Let's see what it does.

  1. The function starts by checking the container parameter. If it is empty, it is either completely empty or stores a reference. I can tell these two cases apart by reading the container as filemaker.Text: if the result is not empty, this is indeed a reference, else it's just an empty container.

    The function does not support references for now, but it wouldn't be right to silently ignore them, so if I spot a reference, I stop right there and raise a ValueError.

  2. If the container is not empty, I try to get the stored file name. To do this I check if the container has a FNAM stream and if yes, read it as Text to get the file name.

    This is a rather convenient method to avoid parsing the actual FNAM stream, which comes out as FileMaker reference (i.e. not just as abc.txt, but as file:abc.txt or even as a full path). This method doesn't raise an error though; if there's no file name, it will simply return a question mark (?)

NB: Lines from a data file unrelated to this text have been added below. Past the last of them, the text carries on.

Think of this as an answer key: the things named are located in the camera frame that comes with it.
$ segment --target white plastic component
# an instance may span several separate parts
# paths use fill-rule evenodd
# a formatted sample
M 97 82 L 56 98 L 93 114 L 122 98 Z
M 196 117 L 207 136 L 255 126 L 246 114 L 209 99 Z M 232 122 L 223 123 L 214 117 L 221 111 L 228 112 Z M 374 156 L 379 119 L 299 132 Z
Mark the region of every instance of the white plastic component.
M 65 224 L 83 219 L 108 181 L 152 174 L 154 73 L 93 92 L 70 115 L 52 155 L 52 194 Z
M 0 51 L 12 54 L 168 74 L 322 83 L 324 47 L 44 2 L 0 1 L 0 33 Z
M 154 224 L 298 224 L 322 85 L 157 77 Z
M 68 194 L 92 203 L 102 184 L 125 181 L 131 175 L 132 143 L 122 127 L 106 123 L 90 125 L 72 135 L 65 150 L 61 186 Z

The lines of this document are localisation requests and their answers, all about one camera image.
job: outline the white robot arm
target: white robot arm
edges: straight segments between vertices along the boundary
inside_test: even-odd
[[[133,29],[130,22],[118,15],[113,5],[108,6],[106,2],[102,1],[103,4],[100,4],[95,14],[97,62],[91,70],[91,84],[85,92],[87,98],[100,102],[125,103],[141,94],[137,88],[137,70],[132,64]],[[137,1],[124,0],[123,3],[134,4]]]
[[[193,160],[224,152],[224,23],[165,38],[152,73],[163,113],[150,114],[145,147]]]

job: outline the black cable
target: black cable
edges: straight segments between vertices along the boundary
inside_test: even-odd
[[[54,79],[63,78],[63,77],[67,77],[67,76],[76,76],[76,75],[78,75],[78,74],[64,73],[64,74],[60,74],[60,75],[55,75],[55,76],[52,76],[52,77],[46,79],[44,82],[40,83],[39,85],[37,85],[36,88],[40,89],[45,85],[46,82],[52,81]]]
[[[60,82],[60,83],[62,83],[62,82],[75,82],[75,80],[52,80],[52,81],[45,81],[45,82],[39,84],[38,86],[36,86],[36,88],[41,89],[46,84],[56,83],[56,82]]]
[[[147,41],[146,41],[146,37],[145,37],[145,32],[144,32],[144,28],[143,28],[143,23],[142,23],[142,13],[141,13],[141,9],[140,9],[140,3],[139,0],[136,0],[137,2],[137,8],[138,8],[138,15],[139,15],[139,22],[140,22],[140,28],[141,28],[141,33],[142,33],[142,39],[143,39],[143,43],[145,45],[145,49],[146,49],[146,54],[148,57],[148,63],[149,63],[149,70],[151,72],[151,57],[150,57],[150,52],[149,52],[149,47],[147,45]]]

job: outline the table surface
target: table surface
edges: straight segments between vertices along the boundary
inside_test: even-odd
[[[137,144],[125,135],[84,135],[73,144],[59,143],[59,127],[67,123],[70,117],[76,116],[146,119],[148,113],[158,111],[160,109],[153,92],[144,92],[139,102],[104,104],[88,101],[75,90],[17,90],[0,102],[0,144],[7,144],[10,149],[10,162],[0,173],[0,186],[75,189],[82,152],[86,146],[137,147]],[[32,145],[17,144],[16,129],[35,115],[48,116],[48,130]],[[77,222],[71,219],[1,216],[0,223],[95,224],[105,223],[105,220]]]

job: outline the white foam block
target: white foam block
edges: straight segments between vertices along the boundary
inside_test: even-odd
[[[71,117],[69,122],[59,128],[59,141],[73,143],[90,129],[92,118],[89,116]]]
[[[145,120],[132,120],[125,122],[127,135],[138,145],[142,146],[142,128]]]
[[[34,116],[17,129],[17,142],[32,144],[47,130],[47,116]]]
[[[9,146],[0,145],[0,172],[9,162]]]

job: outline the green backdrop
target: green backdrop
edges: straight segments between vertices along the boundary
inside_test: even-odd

    If FNAM is not there, I set the name to None.

  3. Then I read all data streams. Here I use Python list comprehension that gets data of all streams except FNAM and SIZE.

  4. Then I check if I have the name and a single stream. If so, I zip the stream data under the name.

  5. If I don't have a name or if I have multiple streams, I zip them all under generic names. First I calculate the base name: if I do have a name, then the base name is that name without an extension; I use os.path.splitext() to strip it off. If I don't have a name, I use the supplied index to come up with a generic File <index> name.

  6. Finally I loop over data streams. For each stream I try to get the file extension based on stream type. I already have a dictionary of a few common types and corresponding extensions: zip_ext.

    If I meet an unknown stream I calculate the extension using the stream itself: I convert it into lowercase and remove all characters except letters, numbers, and underscore using a precompiled regular expression from the re module (I precompile it as unsafe to create a RegexObject instance and then call the sub() method.) I then add the extension to the dictionary, so I don't have to recalculate it next time.

Required modules#Back to top

The code requires the following modules:

import cStringIO, filemaker, os.path, re, zipfile

I already mentioned some of them, but here's a round up: cStringIO gives us a virtual file-like object for the resulting file, filemaker provides FileMaker API, os.path helps to extract the file extension, re replaces unsafe characters if we are to construct a file extension from the raw stream type, and zipfile actually creates the Zip file.

Conclusion#Back to top

This example is relatively large, but it gives us a rather useful and robust function:

  • It is flexible: it can collect data from a related table, or from a found set, or just receive the containers as they are, or combine all of the above.

    It does not support reference-only containers, but only because parsing a FileMaker reference is not trivial and would double the code size. But the good news are is that once you wrote code to handle FileMaker file references, you can reuse it in all your modules.

  • It more or less intelligently handles missing file names or multiple streams, including previously unknown stream types.

  • It has adequate error handling.

As a tutorial example it shows a few important techniques:

  • Use of multiple parameters. FileMaker functions support very large number of parameters, so why not to use it?

  • Checking parameter type to choose different actions. This is common in Python, but not in FileMaker (so far); some developers even believe FileMaker has no types at all.

  • Use of FileMaker evaluate() function to get additional data from FileMaker.

  • Use of FileMaker exceptions: note how we use the OutOfRange error to know when to stop calling the GetNthRecord() function.

  • Use of subroutines: the store() function simply adds a container to a Zip file, so you can easily reuse it in other modules.